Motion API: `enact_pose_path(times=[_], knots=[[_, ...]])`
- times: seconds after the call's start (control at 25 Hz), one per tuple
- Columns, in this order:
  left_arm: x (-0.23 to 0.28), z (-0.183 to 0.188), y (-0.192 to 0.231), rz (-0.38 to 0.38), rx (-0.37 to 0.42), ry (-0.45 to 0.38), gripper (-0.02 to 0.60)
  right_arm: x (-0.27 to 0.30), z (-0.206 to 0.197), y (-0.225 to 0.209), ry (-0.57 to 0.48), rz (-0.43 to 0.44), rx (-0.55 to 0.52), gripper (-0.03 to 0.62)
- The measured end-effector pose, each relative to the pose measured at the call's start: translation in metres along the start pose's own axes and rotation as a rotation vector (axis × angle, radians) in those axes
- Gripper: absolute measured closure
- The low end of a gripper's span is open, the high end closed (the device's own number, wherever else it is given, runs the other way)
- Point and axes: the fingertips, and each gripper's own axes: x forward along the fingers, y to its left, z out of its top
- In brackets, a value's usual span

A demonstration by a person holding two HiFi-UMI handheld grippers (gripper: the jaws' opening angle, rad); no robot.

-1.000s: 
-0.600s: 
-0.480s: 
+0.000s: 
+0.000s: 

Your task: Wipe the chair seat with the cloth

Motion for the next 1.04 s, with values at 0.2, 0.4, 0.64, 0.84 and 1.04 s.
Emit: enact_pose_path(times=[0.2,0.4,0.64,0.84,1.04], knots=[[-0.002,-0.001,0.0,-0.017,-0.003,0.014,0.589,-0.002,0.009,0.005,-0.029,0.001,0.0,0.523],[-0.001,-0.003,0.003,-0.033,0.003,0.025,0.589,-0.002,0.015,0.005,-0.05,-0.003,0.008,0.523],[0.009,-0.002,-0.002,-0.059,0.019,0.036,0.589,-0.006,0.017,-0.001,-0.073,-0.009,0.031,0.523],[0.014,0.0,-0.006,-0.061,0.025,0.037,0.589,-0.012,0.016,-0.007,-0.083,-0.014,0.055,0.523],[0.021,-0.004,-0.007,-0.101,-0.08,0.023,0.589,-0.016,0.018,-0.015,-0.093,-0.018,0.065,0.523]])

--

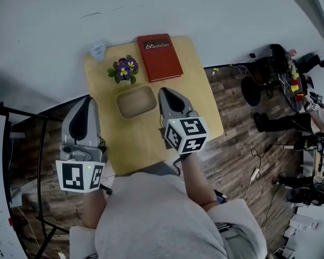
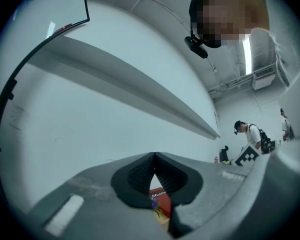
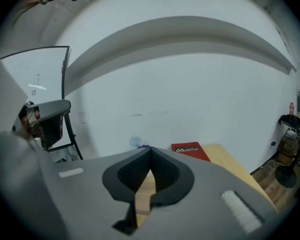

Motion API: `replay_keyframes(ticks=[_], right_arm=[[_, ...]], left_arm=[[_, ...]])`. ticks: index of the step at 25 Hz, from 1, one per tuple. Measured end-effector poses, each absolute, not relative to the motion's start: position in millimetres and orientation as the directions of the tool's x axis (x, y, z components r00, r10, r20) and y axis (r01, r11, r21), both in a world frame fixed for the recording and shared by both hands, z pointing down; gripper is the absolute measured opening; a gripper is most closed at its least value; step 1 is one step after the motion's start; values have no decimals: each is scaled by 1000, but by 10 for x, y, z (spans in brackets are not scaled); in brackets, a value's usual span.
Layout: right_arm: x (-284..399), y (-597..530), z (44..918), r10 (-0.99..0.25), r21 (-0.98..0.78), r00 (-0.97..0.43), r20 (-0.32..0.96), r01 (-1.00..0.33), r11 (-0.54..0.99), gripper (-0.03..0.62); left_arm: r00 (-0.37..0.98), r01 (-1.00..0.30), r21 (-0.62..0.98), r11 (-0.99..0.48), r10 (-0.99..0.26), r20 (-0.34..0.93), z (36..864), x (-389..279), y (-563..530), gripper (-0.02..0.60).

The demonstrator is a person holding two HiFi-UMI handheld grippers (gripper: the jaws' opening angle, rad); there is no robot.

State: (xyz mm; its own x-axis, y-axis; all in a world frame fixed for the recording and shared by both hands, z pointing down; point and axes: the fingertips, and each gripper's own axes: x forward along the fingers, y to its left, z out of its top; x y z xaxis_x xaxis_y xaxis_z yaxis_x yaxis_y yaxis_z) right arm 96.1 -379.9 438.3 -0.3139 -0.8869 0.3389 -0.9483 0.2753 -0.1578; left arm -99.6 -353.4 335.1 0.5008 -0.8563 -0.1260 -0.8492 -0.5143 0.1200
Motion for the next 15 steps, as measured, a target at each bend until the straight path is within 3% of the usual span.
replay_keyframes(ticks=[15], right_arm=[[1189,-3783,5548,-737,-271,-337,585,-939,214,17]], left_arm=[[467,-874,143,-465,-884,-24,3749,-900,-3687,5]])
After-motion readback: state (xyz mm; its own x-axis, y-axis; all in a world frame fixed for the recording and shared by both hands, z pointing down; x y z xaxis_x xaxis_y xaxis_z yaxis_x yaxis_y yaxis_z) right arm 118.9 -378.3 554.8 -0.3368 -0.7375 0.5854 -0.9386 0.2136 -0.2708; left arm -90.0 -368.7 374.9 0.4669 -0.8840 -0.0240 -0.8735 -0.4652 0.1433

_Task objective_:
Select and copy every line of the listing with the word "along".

_Reply to the task_:
- The measured end-effector pose, each relative to the pose measured at the call's start: translation in metres along the start pose's own axes and rotation as a rotation vector (axis × angle, radians) in those axes
- Point and axes: the fingertips, and each gripper's own axes: x forward along the fingers, y to its left, z out of its top
State: (xyz mm; its own x-axis, y-axis; all in a world frame fixed for the recording and shared by both hands, z pointing down; point and axes: the fingertips, and each gripper's own axes: x forward along the fingers, y to its left, z out of its top; x y z xaxis_x xaxis_y xaxis_z yaxis_x yaxis_y yaxis_z) right arm 96.1 -379.9 438.3 -0.3139 -0.8869 0.3389 -0.9483 0.2753 -0.1578; left arm -99.6 -353.4 335.1 0.5008 -0.8563 -0.1260 -0.8492 -0.5143 0.1200

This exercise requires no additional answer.